§ **What the task asks**: Repeat exactly, and only, the lines below starting at the line that contains "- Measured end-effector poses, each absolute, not" and ending at the line that contains "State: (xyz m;", inclusive of both.
BEGIN Extracted material
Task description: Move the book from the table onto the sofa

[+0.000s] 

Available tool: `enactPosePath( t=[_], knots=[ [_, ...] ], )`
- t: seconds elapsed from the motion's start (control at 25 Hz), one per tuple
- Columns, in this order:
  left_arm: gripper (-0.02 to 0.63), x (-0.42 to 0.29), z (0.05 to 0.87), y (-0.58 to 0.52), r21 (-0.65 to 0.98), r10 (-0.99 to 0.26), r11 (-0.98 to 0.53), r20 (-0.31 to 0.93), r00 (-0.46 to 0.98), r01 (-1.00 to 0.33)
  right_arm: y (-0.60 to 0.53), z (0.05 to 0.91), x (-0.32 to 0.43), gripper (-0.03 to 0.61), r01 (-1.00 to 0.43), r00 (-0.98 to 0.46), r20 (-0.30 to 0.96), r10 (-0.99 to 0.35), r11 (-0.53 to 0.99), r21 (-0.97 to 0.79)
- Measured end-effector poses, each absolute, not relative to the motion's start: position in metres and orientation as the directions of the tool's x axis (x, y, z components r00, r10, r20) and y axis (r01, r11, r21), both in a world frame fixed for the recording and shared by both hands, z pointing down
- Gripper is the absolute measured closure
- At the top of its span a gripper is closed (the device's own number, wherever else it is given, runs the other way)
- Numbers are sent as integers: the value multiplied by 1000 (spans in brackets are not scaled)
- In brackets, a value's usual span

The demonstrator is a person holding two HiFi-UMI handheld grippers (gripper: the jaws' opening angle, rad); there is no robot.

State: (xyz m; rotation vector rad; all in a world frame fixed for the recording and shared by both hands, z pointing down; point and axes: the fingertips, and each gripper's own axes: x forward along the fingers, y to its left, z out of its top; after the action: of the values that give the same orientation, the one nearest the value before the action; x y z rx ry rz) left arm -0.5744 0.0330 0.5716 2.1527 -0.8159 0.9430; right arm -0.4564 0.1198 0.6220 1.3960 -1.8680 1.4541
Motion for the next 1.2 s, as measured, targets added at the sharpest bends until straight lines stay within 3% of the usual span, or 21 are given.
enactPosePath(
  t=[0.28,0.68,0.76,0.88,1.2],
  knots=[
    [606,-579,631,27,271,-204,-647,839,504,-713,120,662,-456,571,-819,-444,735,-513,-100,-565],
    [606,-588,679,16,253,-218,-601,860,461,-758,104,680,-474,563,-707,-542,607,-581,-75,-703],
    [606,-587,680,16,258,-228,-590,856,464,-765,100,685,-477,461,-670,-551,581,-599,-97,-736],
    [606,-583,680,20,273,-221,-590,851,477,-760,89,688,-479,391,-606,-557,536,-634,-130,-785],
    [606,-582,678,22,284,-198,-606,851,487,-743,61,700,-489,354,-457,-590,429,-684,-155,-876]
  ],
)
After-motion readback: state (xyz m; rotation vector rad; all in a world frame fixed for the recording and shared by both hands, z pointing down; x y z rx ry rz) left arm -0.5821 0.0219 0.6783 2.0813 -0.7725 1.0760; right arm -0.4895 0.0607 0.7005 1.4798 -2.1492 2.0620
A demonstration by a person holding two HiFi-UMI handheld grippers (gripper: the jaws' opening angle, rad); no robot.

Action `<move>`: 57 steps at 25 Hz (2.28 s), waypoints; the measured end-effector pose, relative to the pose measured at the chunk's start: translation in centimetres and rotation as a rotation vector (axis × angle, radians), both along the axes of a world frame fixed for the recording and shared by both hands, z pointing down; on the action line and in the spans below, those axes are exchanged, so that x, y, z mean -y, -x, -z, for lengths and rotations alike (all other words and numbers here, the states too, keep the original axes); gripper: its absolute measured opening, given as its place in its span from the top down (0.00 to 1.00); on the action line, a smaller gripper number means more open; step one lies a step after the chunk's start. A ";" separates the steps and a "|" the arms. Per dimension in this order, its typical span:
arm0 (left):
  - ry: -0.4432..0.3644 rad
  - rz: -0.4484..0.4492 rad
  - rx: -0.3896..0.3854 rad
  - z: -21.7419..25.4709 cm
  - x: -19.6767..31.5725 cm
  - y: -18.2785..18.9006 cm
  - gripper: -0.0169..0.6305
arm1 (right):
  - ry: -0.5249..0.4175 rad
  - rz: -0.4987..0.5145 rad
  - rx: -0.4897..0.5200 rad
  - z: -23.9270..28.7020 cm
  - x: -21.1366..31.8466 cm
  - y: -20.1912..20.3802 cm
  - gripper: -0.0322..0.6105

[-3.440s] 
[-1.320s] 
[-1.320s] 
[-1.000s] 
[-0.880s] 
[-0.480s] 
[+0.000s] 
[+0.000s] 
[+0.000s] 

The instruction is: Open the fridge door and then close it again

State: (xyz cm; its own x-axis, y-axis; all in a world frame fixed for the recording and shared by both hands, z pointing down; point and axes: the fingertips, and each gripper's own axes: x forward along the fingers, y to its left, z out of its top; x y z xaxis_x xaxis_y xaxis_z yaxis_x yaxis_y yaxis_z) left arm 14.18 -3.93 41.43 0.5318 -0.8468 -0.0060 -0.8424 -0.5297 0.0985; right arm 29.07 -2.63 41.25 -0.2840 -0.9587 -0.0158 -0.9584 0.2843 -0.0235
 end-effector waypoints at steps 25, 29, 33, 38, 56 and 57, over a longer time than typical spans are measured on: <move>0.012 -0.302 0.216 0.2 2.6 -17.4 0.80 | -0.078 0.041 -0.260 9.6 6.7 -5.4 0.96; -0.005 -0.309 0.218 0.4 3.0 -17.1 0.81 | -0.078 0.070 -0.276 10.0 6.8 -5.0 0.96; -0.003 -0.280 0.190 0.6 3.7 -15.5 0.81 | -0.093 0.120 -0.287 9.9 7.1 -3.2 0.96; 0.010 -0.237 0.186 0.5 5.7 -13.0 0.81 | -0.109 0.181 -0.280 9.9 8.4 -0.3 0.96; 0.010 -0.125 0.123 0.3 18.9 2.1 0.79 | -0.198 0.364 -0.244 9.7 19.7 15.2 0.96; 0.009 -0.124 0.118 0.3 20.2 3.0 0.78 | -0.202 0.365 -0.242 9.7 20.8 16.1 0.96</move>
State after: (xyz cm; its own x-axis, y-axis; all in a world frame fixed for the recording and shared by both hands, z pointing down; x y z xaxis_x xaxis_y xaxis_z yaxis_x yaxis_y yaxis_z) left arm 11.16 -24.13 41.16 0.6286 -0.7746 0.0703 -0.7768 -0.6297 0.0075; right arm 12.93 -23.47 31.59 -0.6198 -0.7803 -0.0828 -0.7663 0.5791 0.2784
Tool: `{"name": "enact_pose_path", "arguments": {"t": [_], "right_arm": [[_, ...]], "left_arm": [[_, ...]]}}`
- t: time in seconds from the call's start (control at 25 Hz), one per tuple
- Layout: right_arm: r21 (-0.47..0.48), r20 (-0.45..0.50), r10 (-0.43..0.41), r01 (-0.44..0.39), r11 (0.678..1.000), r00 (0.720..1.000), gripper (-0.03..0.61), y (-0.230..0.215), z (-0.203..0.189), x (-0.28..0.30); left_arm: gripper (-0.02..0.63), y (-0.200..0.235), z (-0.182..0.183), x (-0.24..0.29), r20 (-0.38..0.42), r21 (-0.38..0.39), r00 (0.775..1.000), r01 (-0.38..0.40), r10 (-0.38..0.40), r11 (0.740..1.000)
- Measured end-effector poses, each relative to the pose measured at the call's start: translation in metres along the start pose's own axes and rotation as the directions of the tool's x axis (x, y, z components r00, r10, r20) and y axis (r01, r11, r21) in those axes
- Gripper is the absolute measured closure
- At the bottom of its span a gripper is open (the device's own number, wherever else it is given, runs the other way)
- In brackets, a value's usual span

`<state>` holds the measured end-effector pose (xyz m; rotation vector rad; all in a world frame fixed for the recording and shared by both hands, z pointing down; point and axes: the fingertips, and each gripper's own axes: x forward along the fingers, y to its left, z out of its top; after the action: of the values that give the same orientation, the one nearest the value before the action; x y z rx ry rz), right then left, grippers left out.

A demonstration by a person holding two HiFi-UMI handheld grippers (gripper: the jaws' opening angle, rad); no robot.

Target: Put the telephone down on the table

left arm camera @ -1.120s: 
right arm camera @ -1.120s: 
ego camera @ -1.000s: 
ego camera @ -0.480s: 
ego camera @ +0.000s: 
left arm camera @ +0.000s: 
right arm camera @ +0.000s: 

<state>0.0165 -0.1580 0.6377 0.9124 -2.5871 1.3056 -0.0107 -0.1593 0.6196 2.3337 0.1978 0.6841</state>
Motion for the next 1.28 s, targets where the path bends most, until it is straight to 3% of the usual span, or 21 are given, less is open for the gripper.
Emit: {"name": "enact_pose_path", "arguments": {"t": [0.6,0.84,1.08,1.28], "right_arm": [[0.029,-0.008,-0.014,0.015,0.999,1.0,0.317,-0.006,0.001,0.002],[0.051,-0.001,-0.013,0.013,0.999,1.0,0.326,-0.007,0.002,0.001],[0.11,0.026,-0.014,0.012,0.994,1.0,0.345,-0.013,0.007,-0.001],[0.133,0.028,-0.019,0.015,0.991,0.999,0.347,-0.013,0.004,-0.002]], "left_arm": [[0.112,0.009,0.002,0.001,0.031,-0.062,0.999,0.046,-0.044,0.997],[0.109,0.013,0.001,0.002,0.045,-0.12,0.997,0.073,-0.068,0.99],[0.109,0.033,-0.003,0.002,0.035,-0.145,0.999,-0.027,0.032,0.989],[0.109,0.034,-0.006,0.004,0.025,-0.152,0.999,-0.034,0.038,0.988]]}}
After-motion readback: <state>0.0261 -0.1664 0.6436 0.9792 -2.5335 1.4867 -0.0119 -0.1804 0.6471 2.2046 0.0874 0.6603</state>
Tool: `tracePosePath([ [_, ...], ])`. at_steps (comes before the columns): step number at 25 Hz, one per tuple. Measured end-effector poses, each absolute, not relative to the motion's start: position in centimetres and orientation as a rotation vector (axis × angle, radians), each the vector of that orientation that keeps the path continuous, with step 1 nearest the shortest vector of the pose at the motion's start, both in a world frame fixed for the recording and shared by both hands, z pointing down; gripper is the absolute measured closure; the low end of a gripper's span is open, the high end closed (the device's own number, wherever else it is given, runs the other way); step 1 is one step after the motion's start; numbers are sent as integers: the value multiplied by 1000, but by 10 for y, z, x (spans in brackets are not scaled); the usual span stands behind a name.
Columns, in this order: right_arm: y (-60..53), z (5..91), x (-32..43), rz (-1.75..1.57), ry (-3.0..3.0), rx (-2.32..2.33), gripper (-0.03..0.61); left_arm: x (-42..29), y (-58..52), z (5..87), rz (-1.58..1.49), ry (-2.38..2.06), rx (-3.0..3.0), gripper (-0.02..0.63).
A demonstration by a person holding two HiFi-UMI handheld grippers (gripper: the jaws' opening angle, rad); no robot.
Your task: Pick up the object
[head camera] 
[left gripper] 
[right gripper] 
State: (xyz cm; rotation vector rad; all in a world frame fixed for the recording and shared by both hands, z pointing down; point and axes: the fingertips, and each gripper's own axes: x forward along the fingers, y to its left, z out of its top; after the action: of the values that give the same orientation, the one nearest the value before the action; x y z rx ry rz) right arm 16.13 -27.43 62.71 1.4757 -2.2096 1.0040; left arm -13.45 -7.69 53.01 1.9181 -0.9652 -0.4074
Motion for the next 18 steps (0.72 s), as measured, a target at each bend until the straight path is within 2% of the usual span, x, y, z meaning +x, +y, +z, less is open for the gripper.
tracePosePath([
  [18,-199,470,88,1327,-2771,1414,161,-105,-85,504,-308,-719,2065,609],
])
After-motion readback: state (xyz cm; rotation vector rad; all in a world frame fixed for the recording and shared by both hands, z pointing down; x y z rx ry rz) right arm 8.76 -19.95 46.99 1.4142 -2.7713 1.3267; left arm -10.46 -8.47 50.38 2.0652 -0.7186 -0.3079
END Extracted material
§ **Solution**:
- Measured end-effector poses, each absolute, not relative to the motion's start: position in metres and orientation as the directions of the tool's x axis (x, y, z components r00, r10, r20) and y axis (r01, r11, r21), both in a world frame fixed for the recording and shared by both hands, z pointing down
- Gripper is the absolute measured closure
- At the top of its span a gripper is closed (the device's own number, wherever else it is given, runs the other way)
- Numbers are sent as integers: the value multiplied by 1000 (spans in brackets are not scaled)
- In brackets, a value's usual span

The demonstrator is a person holding two HiFi-UMI handheld grippers (gripper: the jaws' opening angle, rad); there is no robot.

State: (xyz m; rotation vector rad; all in a world frame fixed for the recording and shared by both hands, z pointing down; point and axes: the fingertips, and each gripper's own axes: x forward along the fingers, y to its left, z out of its top; after the action: of the values that give the same orientation, the one nearest the value before the action; x y z rx ry rz) left arm -0.5744 0.0330 0.5716 2.1527 -0.8159 0.9430; right arm -0.4564 0.1198 0.6220 1.3960 -1.8680 1.4541

There's nothing left to add to the answer.